Consider the following table which has the fields - id (int) and date_created (datetime):
id date_created
1 2010-02-25 12:25:32
2 2010-02-26 13:40:37
3 2010-03-01 12:02:22
4 2010-03-01 12:10:23
5 2010-03-02 10:10:09
6 2010-03-03 12:45:03
I want to know the busiest/most popular hour of the day for this set of data.
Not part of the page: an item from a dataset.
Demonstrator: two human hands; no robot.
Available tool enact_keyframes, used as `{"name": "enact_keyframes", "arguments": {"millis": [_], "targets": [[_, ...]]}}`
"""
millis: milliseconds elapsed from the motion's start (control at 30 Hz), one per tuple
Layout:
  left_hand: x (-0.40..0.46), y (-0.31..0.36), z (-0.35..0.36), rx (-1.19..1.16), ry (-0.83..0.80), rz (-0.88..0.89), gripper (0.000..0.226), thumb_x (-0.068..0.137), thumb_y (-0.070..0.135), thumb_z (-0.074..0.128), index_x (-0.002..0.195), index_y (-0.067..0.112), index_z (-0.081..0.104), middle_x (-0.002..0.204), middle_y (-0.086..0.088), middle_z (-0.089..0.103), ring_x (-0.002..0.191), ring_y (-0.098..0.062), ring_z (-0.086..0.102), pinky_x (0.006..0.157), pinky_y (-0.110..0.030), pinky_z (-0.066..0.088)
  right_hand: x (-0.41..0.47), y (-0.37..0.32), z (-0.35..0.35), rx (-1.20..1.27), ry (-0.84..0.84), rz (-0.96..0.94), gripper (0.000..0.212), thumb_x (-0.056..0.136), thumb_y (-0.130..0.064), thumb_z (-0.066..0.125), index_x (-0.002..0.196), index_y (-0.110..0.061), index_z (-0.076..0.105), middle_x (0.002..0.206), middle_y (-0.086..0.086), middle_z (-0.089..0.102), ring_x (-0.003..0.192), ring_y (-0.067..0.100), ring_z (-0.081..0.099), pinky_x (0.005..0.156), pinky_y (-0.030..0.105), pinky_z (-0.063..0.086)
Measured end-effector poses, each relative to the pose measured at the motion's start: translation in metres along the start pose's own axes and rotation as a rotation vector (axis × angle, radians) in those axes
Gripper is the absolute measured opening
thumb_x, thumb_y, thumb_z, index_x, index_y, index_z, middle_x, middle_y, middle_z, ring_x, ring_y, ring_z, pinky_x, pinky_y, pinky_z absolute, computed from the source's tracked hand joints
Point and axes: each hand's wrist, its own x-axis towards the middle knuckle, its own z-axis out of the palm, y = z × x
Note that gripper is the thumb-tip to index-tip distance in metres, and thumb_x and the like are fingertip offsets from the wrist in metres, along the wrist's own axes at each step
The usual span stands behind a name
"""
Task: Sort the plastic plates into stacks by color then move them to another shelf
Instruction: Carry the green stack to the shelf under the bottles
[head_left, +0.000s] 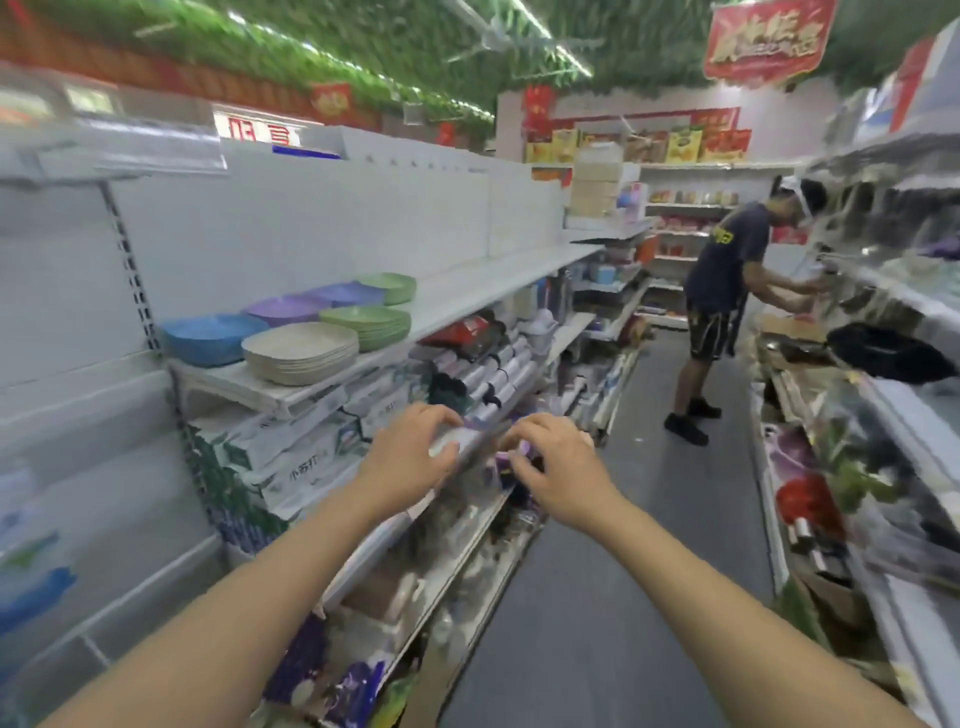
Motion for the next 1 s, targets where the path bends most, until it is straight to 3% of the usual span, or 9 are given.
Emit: {"name": "enact_keyframes", "arguments": {"millis": [267, 400, 567, 667, 733, 800, 867, 933, 1000], "targets": [[0.087, -0.03, -0.054, 0.157, 0.181, -0.108, 0.028, 0.089, 0.032, 0.065, 0.117, 0.028, 0.065, 0.116, 0.005, 0.065, 0.107, -0.016, 0.059, 0.087, -0.032, 0.047, 0.173, -0.017, 0.027, 0.187, -0.038, -0.291, 0.018, 0.098, -0.033, 0.061, 0.112, -0.028, 0.07, 0.114, -0.004, 0.06, 0.111, 0.022, 0.055, 0.093, 0.045, 0.047], [0.133, -0.045, -0.081, 0.241, 0.257, -0.162, 0.035, 0.091, 0.035, 0.061, 0.125, 0.028, 0.062, 0.124, 0.007, 0.063, 0.108, -0.016, 0.06, 0.088, -0.038, 0.051, 0.25, -0.025, 0.042, 0.274, -0.019, -0.377, 0.024, 0.096, -0.041, 0.054, 0.112, -0.03, 0.068, 0.115, -0.005, 0.058, 0.11, 0.02, 0.056, 0.094, 0.05, 0.048], [0.183, -0.079, -0.107, 0.474, 0.237, -0.446, 0.031, 0.093, 0.035, 0.055, 0.122, 0.027, 0.063, 0.121, -0.003, 0.062, 0.114, -0.028, 0.058, 0.093, -0.04, 0.047, 0.335, -0.01, 0.065, 0.278, -0.094, -0.37, 0.024, 0.099, -0.04, 0.056, 0.118, -0.03, 0.066, 0.121, -0.003, 0.055, 0.106, 0.02, 0.058, 0.094, 0.046, 0.049], [0.2, -0.101, -0.111, 0.619, 0.131, -0.628, 0.023, 0.097, 0.032, 0.046, 0.104, 0.019, 0.064, 0.119, -0.007, 0.065, 0.11, -0.032, 0.058, 0.088, -0.038, 0.043, 0.38, 0.004, 0.083, 0.347, -0.21, -0.288, 0.029, 0.098, -0.042, 0.058, 0.122, -0.027, 0.065, 0.125, 0.002, 0.055, 0.106, 0.019, 0.06, 0.096, 0.042, 0.051], [0.208, -0.114, -0.105, 0.664, 0.049, -0.73, 0.024, 0.095, 0.033, 0.045, 0.078, 0.016, 0.05, 0.103, -0.006, 0.064, 0.1, -0.03, 0.056, 0.086, -0.039, 0.042, 0.402, 0.011, 0.101, 0.353, -0.31, -0.279, 0.034, 0.097, -0.043, 0.058, 0.125, -0.025, 0.063, 0.131, 0.004, 0.057, 0.113, 0.019, 0.059, 0.098, 0.04, 0.049], [0.217, -0.123, -0.095, 0.688, 0.003, -0.801, 0.03, 0.094, 0.036, 0.047, 0.069, 0.02, 0.042, 0.087, 0.0, 0.058, 0.091, -0.026, 0.053, 0.087, -0.04, 0.042, 0.42, 0.016, 0.117, 0.389, -0.406, -0.287, 0.036, 0.096, -0.041, 0.061, 0.127, -0.023, 0.063, 0.132, 0.003, 0.057, 0.111, 0.019, 0.06, 0.094, 0.038, 0.05], [0.223, -0.127, -0.085, 0.708, 0.005, -0.838, 0.024, 0.092, 0.038, 0.051, 0.077, 0.02, 0.054, 0.087, 0.003, 0.06, 0.092, -0.025, 0.056, 0.089, -0.04, 0.041, 0.434, 0.017, 0.13, 0.462, -0.512, -0.294, 0.035, 0.095, -0.031, 0.063, 0.129, -0.023, 0.061, 0.122, 0.003, 0.058, 0.09, 0.019, 0.064, 0.076, 0.034, 0.053], [0.229, -0.126, -0.077, 0.722, 0.034, -0.869, 0.026, 0.093, 0.041, 0.053, 0.108, 0.026, 0.067, 0.108, 0.004, 0.067, 0.107, -0.025, 0.059, 0.091, -0.041, 0.037, 0.447, 0.016, 0.139, 0.544, -0.63, -0.295, 0.037, 0.093, -0.018, 0.062, 0.129, -0.023, 0.059, 0.108, 0.0, 0.056, 0.071, 0.021, 0.061, 0.057, 0.03, 0.051], [0.235, -0.121, -0.071, 0.709, 0.059, -0.928, 0.04, 0.094, 0.043, 0.055, 0.132, 0.033, 0.059, 0.13, 0.005, 0.063, 0.123, -0.024, 0.054, 0.099, -0.044, 0.035, 0.458, 0.017, 0.147, 0.561, -0.689, -0.339, 0.037, 0.092, -0.011, 0.057, 0.127, -0.022, 0.06, 0.104, 0.0, 0.056, 0.066, 0.021, 0.061, 0.052, 0.029, 0.053]]}}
In this example, the result I'm looking for would be 12.
Ideas?
To get just the most popular hour, use this query
select date_format( date_created, '%H' ) as `hour`
from [Table]
group by date_format( date_created, '%H' )
order by count(*) desc
limit 1;
If you want to look at all the data, go with this one
select count(*) as num_records
, date_created
, date_format( date_created, '%H' ) as `hour`
from [Table]
group by `hour`
order by num_records desc;
If you want something a little more flexible, perhaps to the half hour, or quarter hour, you can do the following:
SELECT floor(time_to_sec(date_created)/3600),count(*) AS period
FROM table GROUP BY period ORDER BY c DESC
If you want the most popular 2 hour interval, use 7200. The most popular 15 minute interval, use 900. You just need to remember you are dealing with seconds (3600 seconds in an hour).
Use the hour() function to extract the hour, then do the usual aggregation:
SELECT count(hour(date_created)) AS c, hour(date_created) AS h FROM table GROUP BY h ORDER BY c DESC;
I like both Simon and Peter's answers, but I can't select both as accepted. I combined the 2 to make a cleaner query that only returned the popular hour (I don't need the counts).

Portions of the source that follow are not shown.